Ardenti speranze e delusioni sono una costante nella sua vita, ma lui non si arrende davanti alle sfide. Nell’autobiografia annota le avventure in Argentina, Francia, Brasile. E insegue l’idea di un lavoro stabile.

Emigrati italiani in Argentina: Giovanni Stefanolo racconta la sua esperienza

Emigrati italiani in Argentina: Giovanni Stefanolo racconta la sua esperienza

Una danza eterna, in cui ogni passo è un atto di coraggio e ogni caduta un’opportunità per rialzarsi con più forza. Se proprio dovessimo sintetizzare in poche parole la vita di Giovanni Stefanolo, potremmo usare queste. Con uno stile vivace, a tratti cinematografico, Giovanni ci fa rivivere il suo continuo viaggio alla ricerca di un posto nel mondo, nell’autobiografia "Ricordi di un nomade", in cui ripercorre gli anni dal 1880, quando nasce a San Marzano Oliveto in provincia di Asti, al 1935. Sin da bambino, il suo spirito inquieto e ribelle alle regole lo spinge a fuggire dal collegio e a sfidare l’autorità paterna.
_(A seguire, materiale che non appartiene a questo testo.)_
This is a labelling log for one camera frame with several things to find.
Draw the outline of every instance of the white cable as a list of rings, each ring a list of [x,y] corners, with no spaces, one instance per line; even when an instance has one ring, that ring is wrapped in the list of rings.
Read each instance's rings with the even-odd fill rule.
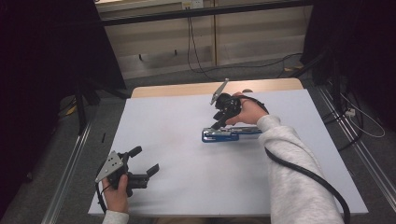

Le sue avventure si snodano tra mestieri di ogni sorta: calzolaio, pasticciere, barbiere: "... abbandonai, insalutato ospite il posto di figaro, ed il suo Nizza e andai diffilato al paese. Una lunga sequela di lamentele gli narrai a quella buona donna di mia madre, dicendole che il parrucchiere non volevo assolutamente farlo. Mia madre, poverina, rispondeva che avrebbe fatto del suo meglio per indurre mio padre ad accettare le mie proposte (...) "È tempo di finirla. Gridava, d’ov’e`, venga qui che strozzo il collo; Non udii altro, poichè mi raccomandai alle mie gambe e con la sveltezza di uno scoiattolo, scesi, a balzi, le scale, guadagnai la porta e mi diedi latitante".
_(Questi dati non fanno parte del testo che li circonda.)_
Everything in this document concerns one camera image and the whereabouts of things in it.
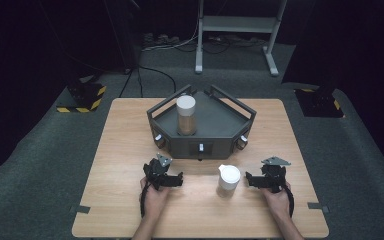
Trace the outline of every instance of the wooden table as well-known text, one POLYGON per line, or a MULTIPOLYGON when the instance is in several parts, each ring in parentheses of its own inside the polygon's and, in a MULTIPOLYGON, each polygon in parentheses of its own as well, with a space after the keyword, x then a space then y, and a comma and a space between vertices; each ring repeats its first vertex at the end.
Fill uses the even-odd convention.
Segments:
MULTIPOLYGON (((139 180, 143 165, 157 152, 146 111, 163 99, 116 99, 96 152, 81 200, 89 213, 78 212, 76 237, 131 237, 140 222, 139 180)), ((156 228, 156 238, 271 238, 280 232, 258 189, 248 187, 245 171, 261 175, 261 160, 278 156, 292 163, 286 179, 295 196, 293 221, 306 238, 329 234, 307 168, 283 103, 276 99, 240 99, 257 111, 249 144, 227 160, 173 159, 168 172, 184 172, 182 187, 173 188, 156 228), (242 178, 230 199, 216 193, 218 167, 232 164, 242 178)))

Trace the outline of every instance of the cylindrical container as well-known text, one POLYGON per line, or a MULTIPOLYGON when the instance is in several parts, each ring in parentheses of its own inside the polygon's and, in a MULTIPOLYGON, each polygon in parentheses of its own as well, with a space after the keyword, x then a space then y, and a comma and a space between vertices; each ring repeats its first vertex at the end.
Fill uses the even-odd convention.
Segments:
POLYGON ((217 186, 217 194, 222 198, 232 197, 241 178, 239 169, 232 165, 219 167, 220 177, 217 186))
POLYGON ((183 95, 177 98, 177 132, 180 135, 193 135, 196 132, 195 98, 183 95))

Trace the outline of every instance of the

Si arruola nell’esercito, 2° Reggimento Piemonte Cavalleria, dove subisce diverse punizioni: "...il tutto contribuiva a rendermi irrequieto, finchè decisi di abbandonare l’Italia per tentare, altrove ciò che la Patria mi negava".

Ardenti speranze e cocenti delusioni, sono una costante nella sua vita, ma ogni volta che il mondo sembra volerlo fermare, Giovanni affronta le nuove sfide con energia, passione e coraggio. In Italia, Argentina, Francia, Brasile, rincorre ovunque il sogno di una vita stabile e soddisfacente: "Buenos Aires offriva, nella mia prima impressione, un aspetto lusinghiero in merito al lavoro, ossia non difficile a trovarlo (...) L’offerta, a mezzo inserzione di un giornale, di un posto d’impiegato, al quale articolo risposi, per lettera, valendomi dell’aiuto di un condiscendente dizionario (...). Fui accettato solo perchè avevo bella calligrafia. Trascorsa la prima ed interminabile giornata, mi licenziarono per assoluta incapacità di svolgere i lavori affidatemi, in lingua spagnola". Con l’aiuto di uno zio, ottiene un lavoro da un ingegnere italiano alle dipendenze di una grande società inglese.
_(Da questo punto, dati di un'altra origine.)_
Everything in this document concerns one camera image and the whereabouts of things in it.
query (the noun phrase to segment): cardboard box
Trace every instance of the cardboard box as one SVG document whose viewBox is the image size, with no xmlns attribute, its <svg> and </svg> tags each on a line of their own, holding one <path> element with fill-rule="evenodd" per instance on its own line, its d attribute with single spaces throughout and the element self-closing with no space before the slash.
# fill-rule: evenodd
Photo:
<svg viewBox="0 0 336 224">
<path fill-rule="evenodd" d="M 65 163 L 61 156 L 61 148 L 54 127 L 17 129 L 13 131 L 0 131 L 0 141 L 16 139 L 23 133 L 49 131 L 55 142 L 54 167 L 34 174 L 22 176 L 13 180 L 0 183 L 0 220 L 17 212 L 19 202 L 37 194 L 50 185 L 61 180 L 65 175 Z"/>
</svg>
È il 1907 quando Giovanni torna in Italia, va in Francia poi di nuovo in Sud America, si sposa, ha due figli. Risponde alla chiamata della Patria nella Prima guerra mondiale, ma neppure questo riesce a placare l’innata insofferenza. Al ritorno, ritrova la stessa paura di perdere il lavoro; seppur adesso, dopo tante avventure, desidererebbe soltanto trascorrere le serate con la famiglia, in una quiete finalmente conquistata.